__How to complete this task__
The answer must be the lines from the one that holds "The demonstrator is" through the final line of the data, copied exactly, with no pictures.

__Data shown__

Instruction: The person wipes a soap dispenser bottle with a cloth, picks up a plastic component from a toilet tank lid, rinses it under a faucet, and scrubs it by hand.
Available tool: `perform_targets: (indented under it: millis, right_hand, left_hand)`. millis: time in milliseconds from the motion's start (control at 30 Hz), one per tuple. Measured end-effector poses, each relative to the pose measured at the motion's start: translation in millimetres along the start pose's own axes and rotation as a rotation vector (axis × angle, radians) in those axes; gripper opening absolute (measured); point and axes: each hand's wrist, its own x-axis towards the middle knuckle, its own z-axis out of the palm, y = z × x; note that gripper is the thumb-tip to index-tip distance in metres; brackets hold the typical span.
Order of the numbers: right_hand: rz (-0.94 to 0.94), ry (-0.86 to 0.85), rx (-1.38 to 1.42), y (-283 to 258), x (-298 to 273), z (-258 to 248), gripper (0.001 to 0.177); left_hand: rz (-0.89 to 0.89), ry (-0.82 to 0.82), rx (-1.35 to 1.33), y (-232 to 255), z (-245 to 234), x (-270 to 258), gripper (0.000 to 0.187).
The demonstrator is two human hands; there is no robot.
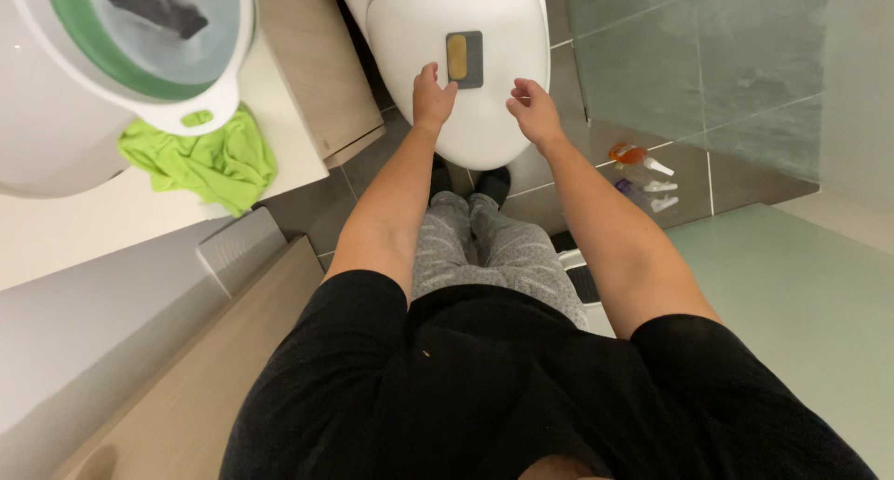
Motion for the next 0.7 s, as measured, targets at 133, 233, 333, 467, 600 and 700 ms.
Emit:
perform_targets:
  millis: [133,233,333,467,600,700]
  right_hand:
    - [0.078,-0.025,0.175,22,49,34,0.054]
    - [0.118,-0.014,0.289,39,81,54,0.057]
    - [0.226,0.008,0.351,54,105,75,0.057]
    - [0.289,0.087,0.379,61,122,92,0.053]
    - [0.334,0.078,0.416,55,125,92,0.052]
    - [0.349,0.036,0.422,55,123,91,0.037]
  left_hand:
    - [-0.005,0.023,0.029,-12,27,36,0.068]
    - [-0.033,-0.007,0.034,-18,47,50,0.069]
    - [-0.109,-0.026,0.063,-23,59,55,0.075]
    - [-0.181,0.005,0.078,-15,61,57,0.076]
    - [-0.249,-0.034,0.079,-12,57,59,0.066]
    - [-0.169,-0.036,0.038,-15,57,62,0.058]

__Response__
The demonstrator is two human hands; there is no robot.
Motion for the next 0.7 s, as measured, targets at 133, 233, 333, 467, 600 and 700 ms.
Emit:
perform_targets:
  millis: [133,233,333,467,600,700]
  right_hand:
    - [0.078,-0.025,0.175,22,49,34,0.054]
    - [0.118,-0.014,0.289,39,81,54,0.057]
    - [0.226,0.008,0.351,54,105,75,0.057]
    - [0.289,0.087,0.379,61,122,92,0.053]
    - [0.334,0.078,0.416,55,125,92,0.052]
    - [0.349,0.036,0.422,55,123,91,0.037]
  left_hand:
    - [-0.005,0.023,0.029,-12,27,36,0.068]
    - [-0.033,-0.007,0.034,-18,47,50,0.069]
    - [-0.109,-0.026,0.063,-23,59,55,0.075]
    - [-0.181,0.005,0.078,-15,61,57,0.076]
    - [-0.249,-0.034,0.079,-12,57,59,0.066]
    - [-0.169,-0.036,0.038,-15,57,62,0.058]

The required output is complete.